In an interview with Bethesda Beat Monday, Myles said he wrote the op-ed because the public needs to be educated about difficulties candidates of color face with law enforcement.

“This is the third time it’s happened in three years and the first as a candidate,” he said of being questioned by police due to his race.

The Rockville City Police could not immediately be reached for comment.

Myles said his interactions with Rockville police have largely been positive when he has been stopped, but that the experience can initially be nerve wracking when thinking about the number of violent, and sometimes deadly, confrontations between police officers and black men that have occurred around the country recently.

“[Seeing] the police pull up behind me is unsettling, especially in this current climate,” he said.  “Each interaction with the police increases the chances that something bad can happen.”

Myles said incidents such as the one last month are a disincentive to campaign in certain locations.

“In terms of day-to-day canvassing, going to neighborhoods, I get concerned this might happen again,” he said.

County council member Will Jawando was stopped on June 8 by a state trooper in White Oak for stopping inches over the white line designating an intersection. The state police said there was no “pretextual” intent based on Jawando’s race but that after he was stopped they learned his license had expired. Jawando was given a warning.

Then County Executive Isiah Leggett was questioned by a member of the Maryland-National Capital Park and Planning Commission’s Park Police in 2014 in Silver Spring while campaigning for his third term, one night before the election.

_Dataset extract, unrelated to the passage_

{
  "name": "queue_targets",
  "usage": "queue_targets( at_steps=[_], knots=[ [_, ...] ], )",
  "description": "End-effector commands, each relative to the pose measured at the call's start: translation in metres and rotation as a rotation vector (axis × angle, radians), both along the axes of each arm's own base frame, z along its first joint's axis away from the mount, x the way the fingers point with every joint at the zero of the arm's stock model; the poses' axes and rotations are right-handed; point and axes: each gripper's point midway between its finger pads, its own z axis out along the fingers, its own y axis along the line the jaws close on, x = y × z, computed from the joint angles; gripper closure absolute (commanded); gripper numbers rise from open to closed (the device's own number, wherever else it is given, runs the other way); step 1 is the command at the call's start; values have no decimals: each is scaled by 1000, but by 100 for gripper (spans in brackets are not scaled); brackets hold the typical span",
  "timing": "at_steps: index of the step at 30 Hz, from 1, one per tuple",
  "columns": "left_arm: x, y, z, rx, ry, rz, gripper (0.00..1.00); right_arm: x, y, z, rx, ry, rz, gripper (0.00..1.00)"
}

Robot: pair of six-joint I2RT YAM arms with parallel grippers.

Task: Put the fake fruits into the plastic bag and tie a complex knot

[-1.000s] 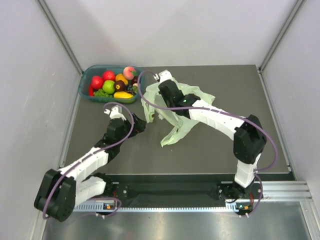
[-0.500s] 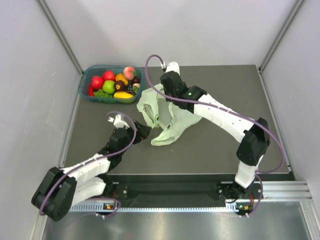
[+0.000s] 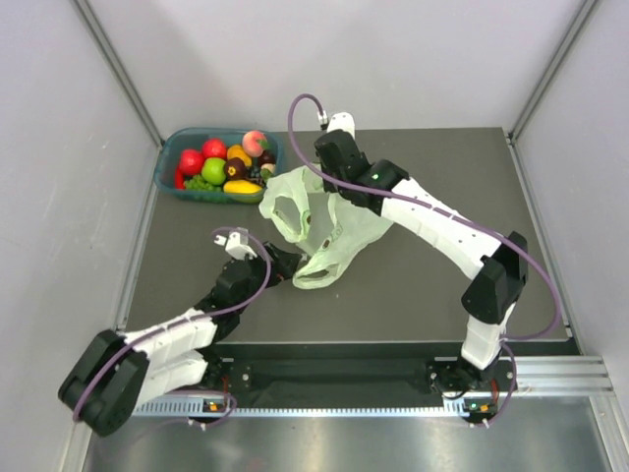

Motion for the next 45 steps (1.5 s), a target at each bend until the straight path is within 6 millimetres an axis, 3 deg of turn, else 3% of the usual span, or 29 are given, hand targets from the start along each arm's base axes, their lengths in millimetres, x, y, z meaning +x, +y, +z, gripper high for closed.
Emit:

Leggett said after a few minutes of being yelled at by a male officer, who said he had no right to be there, a female officer approached them and apologized to the county executive.

“I tried to make something positive out of it and to make it a teachable moment. Had there been a young kid or a teenager in that situation… you could have had a different kind of outcome,” Leggett said in an interview Monday.

Leggett, who left office in November after serving three terms as county executive, was both the first African American to hold that office and to be a member of the County Council, which he served on from 1986 until 2002. His initial campaign for council, he said, was one in which he was strategic about how he designed his candidate literature.

“We were so sensitive to the reaction in Montgomery County in ’85, that we decided for six months in the campaign not to have a photograph,” he said.

Leggett said he didn’t talk about racism at the time but was willing to make sacrifices if it meant progress for minority candidates in the county. He said the fact that he was elected handily that year and in six future races is a testament to the county’s diversity and acceptance of minority candidates.

“That doesn’t mean you won’t find some acts of discriminatory behavior, and that shouldn’t be accepted at all,” he said.

Correction: A previous version of this story stated that Myles was the “latest black man to be profiled by a law enforcement agency.” The police responded to a neighbor’s call, and Myles was complimentary of how Rockville police handled the situation.